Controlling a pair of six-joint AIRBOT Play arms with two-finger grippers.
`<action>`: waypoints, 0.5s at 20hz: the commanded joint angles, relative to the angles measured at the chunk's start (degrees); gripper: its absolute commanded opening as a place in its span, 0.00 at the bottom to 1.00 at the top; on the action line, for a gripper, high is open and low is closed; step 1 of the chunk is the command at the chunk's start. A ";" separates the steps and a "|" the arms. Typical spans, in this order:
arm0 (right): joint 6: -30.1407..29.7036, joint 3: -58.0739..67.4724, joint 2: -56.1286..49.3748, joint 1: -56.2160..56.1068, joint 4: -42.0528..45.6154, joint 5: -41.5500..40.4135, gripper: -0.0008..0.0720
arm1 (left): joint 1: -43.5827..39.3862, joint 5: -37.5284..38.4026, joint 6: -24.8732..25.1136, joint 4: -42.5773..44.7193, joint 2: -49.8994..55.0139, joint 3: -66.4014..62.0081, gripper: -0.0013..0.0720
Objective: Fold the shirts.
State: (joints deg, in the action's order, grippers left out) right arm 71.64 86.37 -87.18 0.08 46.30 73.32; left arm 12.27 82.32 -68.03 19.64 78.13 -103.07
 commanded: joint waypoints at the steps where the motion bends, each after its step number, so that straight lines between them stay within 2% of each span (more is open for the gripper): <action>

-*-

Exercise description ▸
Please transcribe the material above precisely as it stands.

The completed task ▸
Controlling a pair of six-joint AIRBOT Play arms with two-finger grippers.
`<action>`: waypoints, 0.5s at 20hz: the commanded joint angles, relative to the angles measured at the chunk's start (degrees); gripper: its absolute commanded opening as a place in its span, 0.00 at the bottom to 1.00 at the top; on the action line, for a gripper, high is open and low is closed; step 1 of the chunk is the command at the chunk's start. A ";" separates the steps and a "|" the arms. Typical spans, in this order:
arm0 (right): joint 6: -30.1407..29.7036, joint 3: -58.0739..67.4724, joint 2: -56.1286..49.3748, joint 1: -56.2160..56.1068, joint 4: -42.0528..45.6154, joint 5: -41.5500..40.4135, gripper: -0.0008..0.0720
arm1 (left): joint 1: -43.5827..39.3862, joint 5: -37.5284..38.4026, joint 6: -24.8732..25.1136, joint 4: -42.5773..44.7193, joint 2: -49.8994..55.0139, joint 3: -66.4014..62.0081, gripper: -0.0013..0.0720
Objective: Fold the shirts.
State: (joints deg, in the action's order, grippers left out) right arm 71.64 86.37 -87.18 0.08 46.30 73.32; left arm 12.27 82.32 -68.03 19.64 78.13 -103.07
 commanded: joint waypoints at the steps where the motion bends, each after its step number, so that straight lines between them stay within 2% of each span (more is open for the gripper): <action>

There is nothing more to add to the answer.